Nach sechsmonatiger Entwicklungszeit war es dann endlich soweit: Unser bahnbrechendes Trainingssystem, ein hochintensives 7er-Split-Programm mit dem Namen HIT2ed, war fertiggestellt und auf rund 1500 DIN A4 Seiten in einer Kurzanleitung zusammengefasst. Stolz saßen wir um unser Buch herum und tranken eiskaltes Mineralwasser, welches uns Michael freundlicherweise trotz seines Rauswurfs weiterhin stellte, als plötzlich die Tür aufsprang und Dieter hereinstürzte: "Schaut her!" schrie er wie von Sinnen und riss sich das T-Shirt von seinem über und über mit Muskeln besetzten Oberkörper. "Und ihr sehr genauso aus!" keuchte er und machte eine Most Muscular Pose. Da fiel der dunkle Schleier der Verdrängens von unseren Augen und wir sahen es auch: Unsere Kleidung war bis zum Zerreißen über unsere Körper gespannt. Endlich wuchsen unsere Muskeln und alle unsere Träume würden wahr werden. Noch am gleichen Tag begannen wir mit dem Training, denn wir wollten keine Zeit mehr vergeuden. Unser neues HIT2ed-System sollte des Schmiedes Hammer sein, der nunmehr täglich unseren Körper formen würde. Doch obwohl wir härter und häufiger trainierten als je ein Mensch zuvor, fraß uns unsere Krankheit in den folgenden Wochen wieder sämtliche Substanz von den Knochen und wir waren das, was wir schon immer waren: eine genetische Müllkippe – Hardgainer eben.

Club der Hardgainer


Aber was hatte zuvor das Museklwachstum ausgelöst?

Waren es die seltenen aber hochintensiven Trainingseinheiten mit Grundübungen? Nein, das war ja lächerlich! So einfach konnte die Antwort nicht sein. Es musste eine andere Erklärung für dieses Phänomen geben. Wir grübelten noch Wochen über diese Frage nach, dann fiel es uns wie Schuppen aus den Haaren: Es war Michael, der uns über sein Mineralwasser heimlich Anabolika verabreicht hat. Dieser Blödmann! Dachte er allen Ernstes, dass wir nicht dahinter kommen würden? Wir waren zwar Hardgainer, aber deshalb nicht blöd.

Das würden wir ihm heimzahlen.

Bei dem Gedanken an Michael's Strafe musste ich lachen und die Erinnerung zerplatzte wie eine Seifenblase. Ich befand mich wieder im "Hier und Jetzt" bei meinen Freunden in der Selbsthilfegruppe. "Wisst ihr noch, was wir mit Michael gemacht haben?" fragte ich in die Runde.

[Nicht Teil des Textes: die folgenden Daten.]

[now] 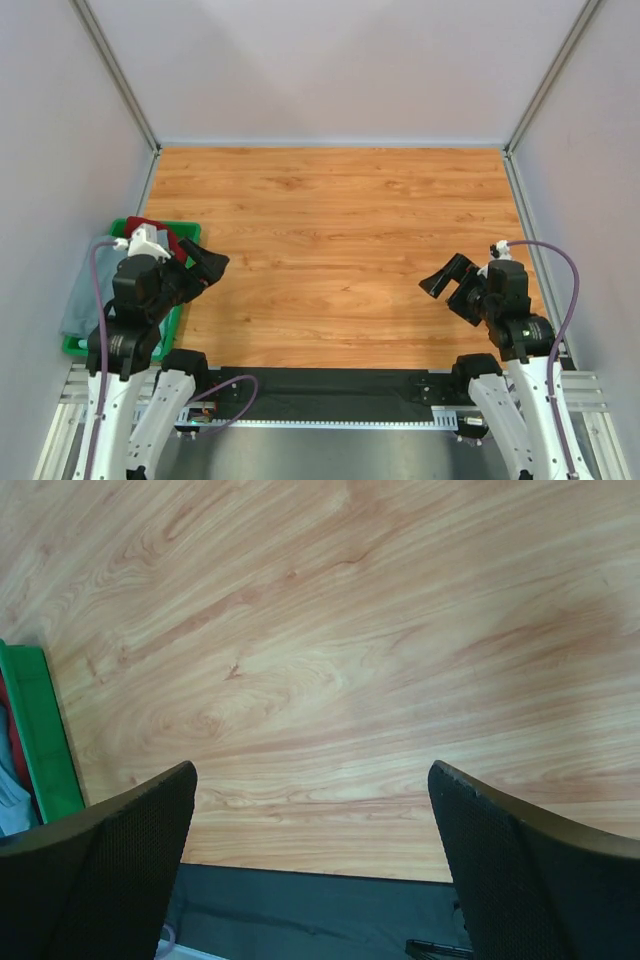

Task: Fold and stack the t-shirts
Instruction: Grab the tshirt from the pile

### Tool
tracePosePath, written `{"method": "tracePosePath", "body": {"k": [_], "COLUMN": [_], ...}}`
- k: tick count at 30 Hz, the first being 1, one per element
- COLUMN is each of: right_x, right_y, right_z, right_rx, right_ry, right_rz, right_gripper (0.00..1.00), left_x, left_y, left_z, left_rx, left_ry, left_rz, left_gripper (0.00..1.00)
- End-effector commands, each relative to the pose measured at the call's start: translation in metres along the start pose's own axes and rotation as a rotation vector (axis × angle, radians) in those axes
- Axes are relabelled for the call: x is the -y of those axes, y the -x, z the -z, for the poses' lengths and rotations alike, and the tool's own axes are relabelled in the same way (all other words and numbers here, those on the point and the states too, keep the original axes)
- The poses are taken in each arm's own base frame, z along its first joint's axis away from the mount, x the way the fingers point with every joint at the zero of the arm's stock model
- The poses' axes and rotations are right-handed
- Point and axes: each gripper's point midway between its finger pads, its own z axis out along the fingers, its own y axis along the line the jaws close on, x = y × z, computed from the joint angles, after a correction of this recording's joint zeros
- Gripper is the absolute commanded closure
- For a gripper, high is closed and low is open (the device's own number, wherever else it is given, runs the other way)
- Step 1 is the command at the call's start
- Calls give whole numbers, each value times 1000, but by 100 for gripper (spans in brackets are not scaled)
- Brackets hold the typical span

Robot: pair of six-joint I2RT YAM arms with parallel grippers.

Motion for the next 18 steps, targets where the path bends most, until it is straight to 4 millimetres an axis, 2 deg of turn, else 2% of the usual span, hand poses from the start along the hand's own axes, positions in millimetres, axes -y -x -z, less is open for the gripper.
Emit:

In unserem Studio, direkt unter dem Clubraum, hielten die Pumper einen Moment lang inne, denn aus dem kleinen Raum, um den sich so viele Gerüchte rankten, war lautes Gelächter zu hören.

Nachwort:
Michael musste aufgrund eines "Zwischenfalls", den er seelisch und körperlich nie wirklich verkraftet hatte, das Sportstudio verlassen. Eine Gruppe maskierter Männer hatte ihn nackt an eine Multipresse gefesselt und ihm einen Einlauf mit Weighgainer verpasst.